On Wednesday of this week our plumber came by and did a collection of small jobs for us. While we haven't had the best of luck picking contractors so far, our plumber has been great; he's a good guy who appears to do quality work. When our local building inspector checked over the replumbing of our bathrooms he had nothing but compliments, which I take as a good sign.

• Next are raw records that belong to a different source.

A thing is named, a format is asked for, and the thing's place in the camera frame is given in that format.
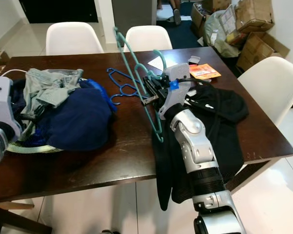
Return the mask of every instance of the white tile floor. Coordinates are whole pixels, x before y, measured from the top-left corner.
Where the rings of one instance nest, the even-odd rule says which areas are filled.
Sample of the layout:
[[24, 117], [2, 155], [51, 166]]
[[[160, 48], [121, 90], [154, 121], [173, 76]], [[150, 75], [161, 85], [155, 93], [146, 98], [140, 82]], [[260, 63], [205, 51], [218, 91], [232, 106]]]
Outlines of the white tile floor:
[[[9, 56], [45, 55], [49, 24], [24, 25], [5, 46]], [[105, 51], [98, 24], [92, 25]], [[280, 130], [293, 146], [293, 109]], [[248, 234], [293, 234], [293, 157], [282, 159], [233, 195]], [[159, 207], [155, 180], [110, 186], [23, 201], [30, 211], [13, 211], [50, 225], [54, 234], [98, 234], [103, 229], [123, 234], [194, 233], [196, 213], [191, 200]], [[3, 234], [22, 234], [3, 228]]]

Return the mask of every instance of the white chair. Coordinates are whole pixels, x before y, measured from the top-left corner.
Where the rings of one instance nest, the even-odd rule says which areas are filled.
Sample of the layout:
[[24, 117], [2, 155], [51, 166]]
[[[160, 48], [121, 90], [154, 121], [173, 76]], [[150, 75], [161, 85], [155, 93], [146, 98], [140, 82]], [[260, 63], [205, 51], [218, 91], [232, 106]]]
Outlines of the white chair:
[[104, 53], [93, 28], [83, 22], [52, 24], [47, 31], [46, 55]]
[[293, 64], [280, 57], [269, 57], [238, 80], [278, 126], [293, 105]]
[[155, 25], [132, 27], [126, 34], [132, 51], [171, 50], [171, 42], [165, 28]]

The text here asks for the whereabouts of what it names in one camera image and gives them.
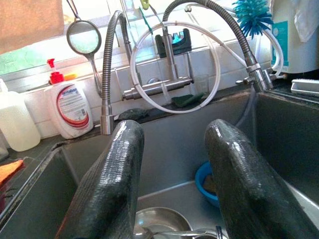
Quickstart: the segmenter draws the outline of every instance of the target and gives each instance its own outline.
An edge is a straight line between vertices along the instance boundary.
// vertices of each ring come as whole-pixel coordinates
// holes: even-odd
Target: orange sponge
[[[23,166],[23,160],[0,166],[0,185]]]

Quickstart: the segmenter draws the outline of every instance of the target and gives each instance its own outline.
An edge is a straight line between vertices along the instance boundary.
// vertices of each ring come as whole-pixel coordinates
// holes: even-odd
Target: flexible faucet hose
[[[218,15],[220,15],[230,26],[232,31],[234,32],[236,38],[238,39],[238,42],[240,44],[240,47],[244,54],[250,53],[250,47],[248,45],[247,39],[245,38],[242,30],[240,29],[239,25],[237,24],[236,20],[220,5],[216,4],[213,1],[210,0],[175,0],[173,1],[165,10],[163,21],[168,20],[169,14],[176,8],[177,6],[183,4],[183,3],[189,3],[189,2],[195,2],[201,5],[204,5],[213,11],[215,11]]]
[[[103,75],[102,75],[102,105],[111,104],[111,61],[113,51],[113,39],[116,29],[116,24],[120,19],[121,30],[124,41],[128,41],[129,35],[126,29],[126,20],[124,14],[117,10],[113,14],[108,24],[106,33],[104,55],[103,55]]]

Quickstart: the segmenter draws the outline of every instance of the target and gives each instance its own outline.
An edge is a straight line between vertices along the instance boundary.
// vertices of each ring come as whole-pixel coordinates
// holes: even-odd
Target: hose clamp
[[[247,71],[248,73],[250,73],[250,72],[256,71],[257,69],[260,69],[260,68],[261,68],[261,67],[260,67],[260,64],[259,64],[259,63],[256,63],[255,65],[247,66],[247,67],[246,67],[246,71]]]

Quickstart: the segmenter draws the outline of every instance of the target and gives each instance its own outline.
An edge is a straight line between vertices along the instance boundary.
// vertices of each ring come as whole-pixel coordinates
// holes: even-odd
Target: stainless steel sink
[[[190,114],[142,124],[145,147],[138,210],[168,207],[183,214],[193,229],[224,228],[219,209],[202,197],[193,180],[208,160],[203,140],[206,126],[215,119],[236,124],[248,99],[249,92],[241,92]],[[257,106],[240,129],[288,183],[318,204],[319,125],[315,120],[319,121],[319,107],[265,93],[258,96]],[[96,134],[47,155],[40,166],[43,172],[0,231],[0,238],[53,238],[79,181],[109,140]]]

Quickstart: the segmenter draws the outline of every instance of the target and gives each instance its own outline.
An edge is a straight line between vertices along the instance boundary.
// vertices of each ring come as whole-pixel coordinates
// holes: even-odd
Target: soap dish
[[[296,79],[292,83],[292,93],[319,97],[319,80]]]

earthquake valve pictureThe two biggest jobs on Wednesday were to install an earthquake shutoff valve on our main gas line (see the picture to the right) and put a second showerhead in the master bath shower. The inspection we had done before buying our house recommended the earthquake valve, which was the first time I'd ever heard of them. The valves are functionally pretty simple; from what I can tell they contain a little ball that rolls off a perch during an earthquake, shutting off the gas. Installing it was relatively cheap: ~$150 for the valve (manufactured by Pacific Seismic Products), ~$90 for labor, and some additional for permit fees. What's surprised me is that almost no one I've talked to around here has ever heard of the things, even though we're in earthquake country. I grew up in California, so I'm not paranoid about earthquakes, but I figured that a few hundred dollars was worth preventing a post-earthquake gas fire. But then again, since nobody else seems to have these valves, our house will probably just burn down after the neighboring houses all catch on fire ...

The other work was relatively minor. Most of our gas lines had ancient shutoff valves that required a wrench to turn, so we replaced these with hand-turnable valves. Our heater also had a rigid gas line running to it from the wall which we had replaced with a flexible line, again for earthquake safety.